В соответствии с этим иммунологическая композиция или диагностический набор согласно изобретению позволяет установить ранний диагноз болезни сердца, такой как инфаркт миокарда; не требует применения специальной техники или подготовки для получения результата соответствующего клинического анализа и облегчает автоматизацию анализа. Более того, образцы для анализов являются стабильными и недорогостоящими и не подвержены повреждениям и негативным воздействиям. Они также дают более точный результат, чем результаты, полученные с использованием стандартного диагностического индикатора СКМВ, который преимущественно используется в клинической патологии. Кроме того, диагностический набор согласно изобретению может быть применен в виде набора типа пластыря и типа ленты, а поэтому позволяет быстро и просто поставить диагноз. Поскольку известные диагностические методы требуют использования дорогостоящего оборудования и высокого качества диагностической техники, или экспресс-наборы РОСТ требуют множества маркеров для одновременного проведения нескольких повторных тестов, которые являются достаточно дорогостоящими, то они могут быть осуществлены лишь в нескольких центральных больницах, тогда как диагностический набор согласно изобретению является недорогостоящим и может быть легко использован в медпунктах и самим пациентом. Кроме того, ожидается, что использование описанного набора даст значительный экономический эффект и позволит избежать применения дорогостоящих импортных диагностических реагентов и наборов.

1. Иммунологическая композиция для диагностики сердечного заболевания, отличающаяся тем, что содержит антитело или часть его, которое связывается с изоферментом 2 (АК2) или изоферментом 3 (АК3) митохондриальной аденилаткиназы человека, в сочетании с соответствующим носителем.

2. Иммунологическая композиция по п.1, где изоферментом митохондриальной аденилаткиназы человека является АК3.

3. Диагностический набор для диагностики сердечного заболевания, отличающийся тем, что содержит антитело или часть его, которое специфически связывается с изоферментом 2 (АК2) или изоферментом 3 (АК3) митохондриальной аденилаткиназы человека, и детектируемый маркер.

4. Диагностический набор по п.3, где изоферментом митохондриальной аденилаткиназы человека является АК3.

5. Диагностический набор по п.3 или 4, где детектируемый маркер выбран из группы, состоящей из радиоактивных индикаторов, ферментов, частиц золота, хемилюминесцентных соединений, флуоресцеина, фикобилипротеина, хелатобразувщих соединений редкоземельного металла, родамина, кофакторов фермента, стрептазидина и биотина.
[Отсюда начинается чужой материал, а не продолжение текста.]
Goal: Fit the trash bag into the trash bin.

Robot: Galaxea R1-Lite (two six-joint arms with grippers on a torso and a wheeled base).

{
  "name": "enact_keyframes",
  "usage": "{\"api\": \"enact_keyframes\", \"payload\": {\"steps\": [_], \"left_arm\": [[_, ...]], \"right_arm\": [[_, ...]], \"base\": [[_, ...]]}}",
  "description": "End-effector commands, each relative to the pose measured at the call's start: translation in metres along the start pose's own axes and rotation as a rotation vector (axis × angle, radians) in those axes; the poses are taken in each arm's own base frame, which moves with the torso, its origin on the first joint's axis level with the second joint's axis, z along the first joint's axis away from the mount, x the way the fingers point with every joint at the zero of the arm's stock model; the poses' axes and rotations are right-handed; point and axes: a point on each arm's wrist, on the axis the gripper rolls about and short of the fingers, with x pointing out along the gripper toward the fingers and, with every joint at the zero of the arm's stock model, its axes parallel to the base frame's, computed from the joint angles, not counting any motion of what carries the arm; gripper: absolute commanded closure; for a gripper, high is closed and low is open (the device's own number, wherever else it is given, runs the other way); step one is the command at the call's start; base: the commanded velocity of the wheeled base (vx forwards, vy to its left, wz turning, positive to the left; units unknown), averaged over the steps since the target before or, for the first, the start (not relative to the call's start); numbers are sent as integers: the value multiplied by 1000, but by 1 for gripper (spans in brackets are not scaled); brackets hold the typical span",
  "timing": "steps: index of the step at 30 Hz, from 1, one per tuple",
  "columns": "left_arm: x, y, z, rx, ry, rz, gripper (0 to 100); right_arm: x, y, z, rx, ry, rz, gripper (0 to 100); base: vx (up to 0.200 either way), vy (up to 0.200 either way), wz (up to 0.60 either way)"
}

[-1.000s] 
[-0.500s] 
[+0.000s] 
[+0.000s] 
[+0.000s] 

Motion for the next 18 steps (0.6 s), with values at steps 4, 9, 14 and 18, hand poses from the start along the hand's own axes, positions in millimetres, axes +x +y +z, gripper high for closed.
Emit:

6. Способ детектирования изофермента аденилаткиназы в биологическом образце, отличающийся тем, что включает в себя следующие стадии:

(i) получение иммунного комплекса в результате контактирования антитела, которое специфически связывается с изоферментом 2 (АК2) или изоферментом 3 (АК3) митохондриальной аденилаткиназы человека, или части этого антитела с биологическим образцом; и

(ii) детектирование иммунного комплекса, полученного на стадии (i).

7. Способ детектирования по п.6, где указанное детектирование используется в диагностике сердечного заболевания.
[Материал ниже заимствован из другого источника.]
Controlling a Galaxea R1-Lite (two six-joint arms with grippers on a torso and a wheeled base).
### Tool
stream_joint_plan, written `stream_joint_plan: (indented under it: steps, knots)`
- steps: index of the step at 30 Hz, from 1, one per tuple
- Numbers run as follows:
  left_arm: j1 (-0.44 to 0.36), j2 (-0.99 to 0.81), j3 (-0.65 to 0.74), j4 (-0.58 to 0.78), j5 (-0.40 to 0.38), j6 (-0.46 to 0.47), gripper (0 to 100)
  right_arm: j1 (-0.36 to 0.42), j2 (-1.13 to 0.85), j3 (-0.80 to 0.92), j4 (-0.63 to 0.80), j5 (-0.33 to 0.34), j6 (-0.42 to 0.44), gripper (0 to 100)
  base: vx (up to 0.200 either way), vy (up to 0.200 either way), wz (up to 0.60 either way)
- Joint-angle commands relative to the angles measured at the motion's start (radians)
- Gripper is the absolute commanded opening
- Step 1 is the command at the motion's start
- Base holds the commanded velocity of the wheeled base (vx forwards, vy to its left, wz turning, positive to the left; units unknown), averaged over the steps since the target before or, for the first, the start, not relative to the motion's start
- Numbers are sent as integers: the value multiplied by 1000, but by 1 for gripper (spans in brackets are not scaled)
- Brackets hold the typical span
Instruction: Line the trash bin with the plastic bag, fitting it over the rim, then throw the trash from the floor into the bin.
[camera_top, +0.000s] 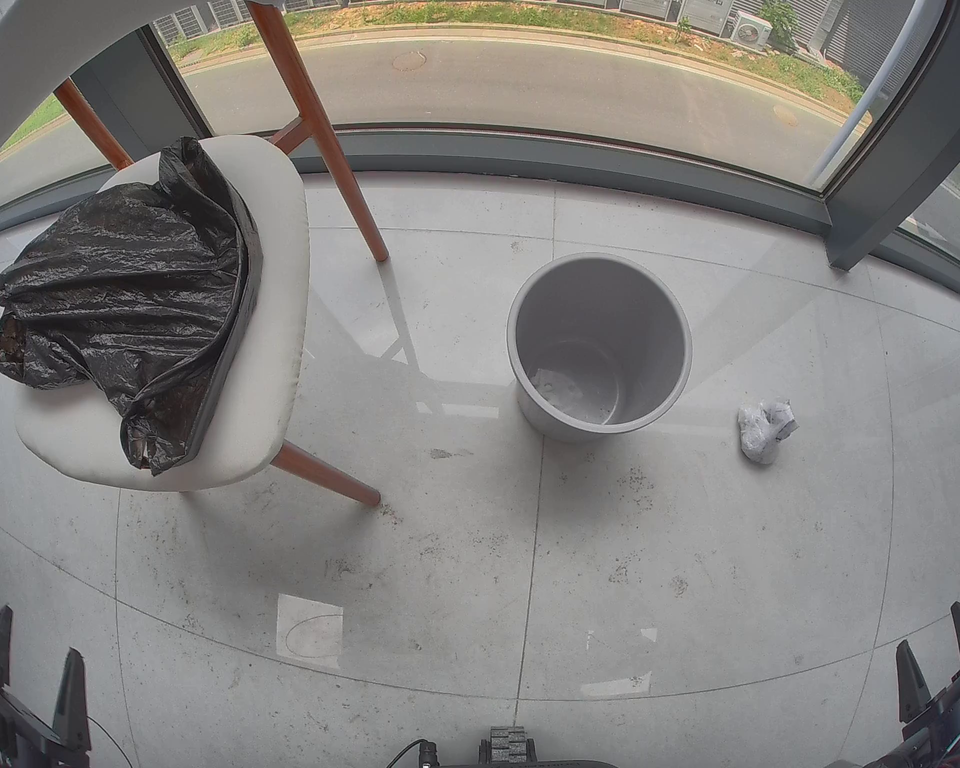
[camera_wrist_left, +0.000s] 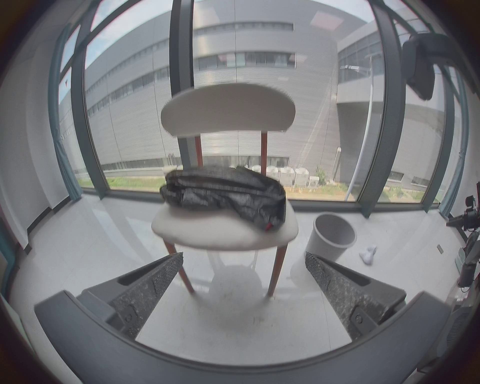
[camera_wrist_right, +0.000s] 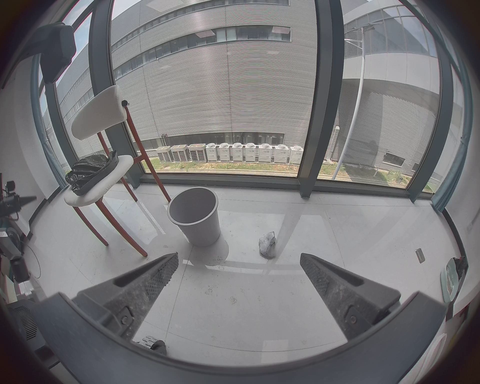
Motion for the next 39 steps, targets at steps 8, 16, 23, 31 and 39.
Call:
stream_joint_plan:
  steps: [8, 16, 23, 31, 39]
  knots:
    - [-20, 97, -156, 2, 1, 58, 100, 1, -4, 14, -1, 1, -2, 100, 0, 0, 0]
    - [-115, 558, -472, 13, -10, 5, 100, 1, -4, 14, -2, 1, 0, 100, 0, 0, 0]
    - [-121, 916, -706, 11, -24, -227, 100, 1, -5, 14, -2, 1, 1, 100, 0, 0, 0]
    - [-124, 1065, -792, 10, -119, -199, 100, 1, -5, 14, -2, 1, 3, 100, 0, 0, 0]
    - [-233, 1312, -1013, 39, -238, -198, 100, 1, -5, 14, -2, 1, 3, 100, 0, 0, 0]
8. Способ детектирования по п.6 или 7, где изоферментом митохондриальной аденилаткиназы человека является АК3.

9. Способ детектирования по п.6 или 7, где стадия детектирования осуществляется методом иммунофлуоресцентного антитела, методом развития окраски, вызываемой фермент-субстратным взаимодействием, методом связывания с хемилюминесцентным соединением или методом образования комплексов с частицами золота.

10. Способ детектирования по п.6 или 7, где указанный биологический образец выбран из группы, состоящей из мочи, крови, сыворотки и плазмы крови.

11. Применение изофермента 2 (АК2) или изофермента 3 (АК3) митохондриальной аденилаткиназы человека в качестве маркера для диагностики сердечного заболевания.

12. Применение по п.11, где изоферментом митохондриальной аденилаткиназы человека является АК3.

13. Применение антитела или части его, которое специфически связывается с изоферментом 2 (АК2) или изоферментом 3 (АК3) митохондриальной аденилаткиназы человека, для диагностики сердечного заболевания.

14. Применение по п.13, где изоферментом митохондриальной аденилаткиназы человека является АК3.